In our dataset the elevation and slope, based on digital terrain model, are timeless and the landsat composites (7 spectral bands, 4 seasons and 3 percentiles) and night light (VIIRS Night Band) layers are temporal (from 2000 to 2020).

First, let’s import the necessary modules

[1]:
# To work with local eumap code
# import sys
# sys.path.append('../../')

import os
import shutil
from pathlib import Path
import sys

import pandas as pd
import geopandas as gpd

from eumap.mapper import SpaceOverlay, SpaceTimeOverlay
from eumap.misc import find_files

import warnings
warnings.filterwarnings('ignore')

2.1. Dataset

Our dataset refers to one tile, located in Switzerland, extracted from a tiling system created for Continental Europe (7,042 tiles) by GeoHarmonizer Project.

[2]:
from eumap import datasets

# Clean the files from the previous tutorial
#shutil.rmtree(datasets.DATA_ROOT_NAME, ignore_errors=False, onerror=None)

tile = datasets.pilot.TILES[0]
#datasets.pilot.get_data(tile+'_rasters_gapfilled.tar.gz')

data_root = datasets.DATA_ROOT_NAME
tile_dir = Path(os.getcwd()).joinpath(data_root, tile)

For this tile we have a geopackage file containing the points

[3]:
#datasets.pilot.get_data(tile+'_landcover_samples.gpkg')

fn_points = Path(os.getcwd()).joinpath(data_root, tile, tile+'_landcover_samples.gpkg')

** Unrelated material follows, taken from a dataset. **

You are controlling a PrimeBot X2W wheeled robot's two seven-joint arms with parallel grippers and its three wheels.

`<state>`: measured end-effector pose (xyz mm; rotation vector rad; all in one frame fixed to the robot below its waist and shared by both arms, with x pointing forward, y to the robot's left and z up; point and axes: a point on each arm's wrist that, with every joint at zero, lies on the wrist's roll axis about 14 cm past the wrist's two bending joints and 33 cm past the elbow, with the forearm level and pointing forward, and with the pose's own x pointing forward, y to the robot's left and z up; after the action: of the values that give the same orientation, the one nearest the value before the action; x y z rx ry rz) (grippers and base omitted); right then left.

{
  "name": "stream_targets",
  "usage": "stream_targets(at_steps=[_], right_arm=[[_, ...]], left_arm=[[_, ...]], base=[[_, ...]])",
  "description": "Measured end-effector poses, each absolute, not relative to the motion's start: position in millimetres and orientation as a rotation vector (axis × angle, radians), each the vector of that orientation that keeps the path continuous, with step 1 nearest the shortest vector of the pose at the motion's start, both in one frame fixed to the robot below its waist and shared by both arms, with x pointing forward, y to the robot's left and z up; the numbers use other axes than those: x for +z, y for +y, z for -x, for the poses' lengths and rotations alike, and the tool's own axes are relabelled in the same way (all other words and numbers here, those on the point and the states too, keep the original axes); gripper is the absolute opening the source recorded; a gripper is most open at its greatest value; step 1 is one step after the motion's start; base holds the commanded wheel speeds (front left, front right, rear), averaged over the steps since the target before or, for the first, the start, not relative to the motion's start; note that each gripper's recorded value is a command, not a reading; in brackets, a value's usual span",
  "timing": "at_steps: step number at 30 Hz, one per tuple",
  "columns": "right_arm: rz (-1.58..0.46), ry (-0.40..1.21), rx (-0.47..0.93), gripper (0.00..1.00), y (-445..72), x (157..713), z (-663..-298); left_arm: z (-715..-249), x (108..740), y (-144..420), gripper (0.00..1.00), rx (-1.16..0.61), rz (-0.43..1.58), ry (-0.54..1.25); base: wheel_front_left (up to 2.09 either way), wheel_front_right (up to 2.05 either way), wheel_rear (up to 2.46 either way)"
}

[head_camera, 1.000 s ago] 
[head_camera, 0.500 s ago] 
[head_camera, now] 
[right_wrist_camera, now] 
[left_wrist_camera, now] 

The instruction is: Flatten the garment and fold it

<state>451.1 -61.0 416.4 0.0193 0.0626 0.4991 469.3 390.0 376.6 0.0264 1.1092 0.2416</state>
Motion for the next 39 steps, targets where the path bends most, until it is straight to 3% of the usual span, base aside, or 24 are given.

points = gpd.read_file(fn_points)
points
[3]:
lucas survey_date confidence tile_id lc_class geometry
0 False 2006-06-30 85 10636 321 POINT (4145221.759 2594636.440)
1 False 2006-06-30 85 10636 321 POINT (4142366.664 2598169.380)
2 False 2006-06-30 85 10636 321 POINT (4140249.007 2596954.755)
3 False 2006-06-30 85 10636 322 POINT (4148638.412 2595538.585)
4 False 2006-06-30 85 10636 332 POINT (4156286.754 2595790.720)
... ... ... ... ... ... ...
1119 False 2006-06-30 85 10636 333 POINT (4141257.016 2584469.100)
1120 False 2006-06-30 85 10636 111 POINT (4141241.654 2581611.485)
1121 False 2006-06-30 85 10636 312 POINT (4140414.076 2582953.315)
1122 False 2006-06-30 85 10636 324 POINT (4140716.302 2580458.165)
1123 False 2012-06-30 85 10636 111 POINT (4141241.654 2581611.485)

1124 rows × 6 columns

… some timeless raster layers

[4]:
dir_timeless_layers = os.path.join(tile_dir, 'timeless')
fn_timeless_layers = find_files(dir_timeless_layers, '*.tif')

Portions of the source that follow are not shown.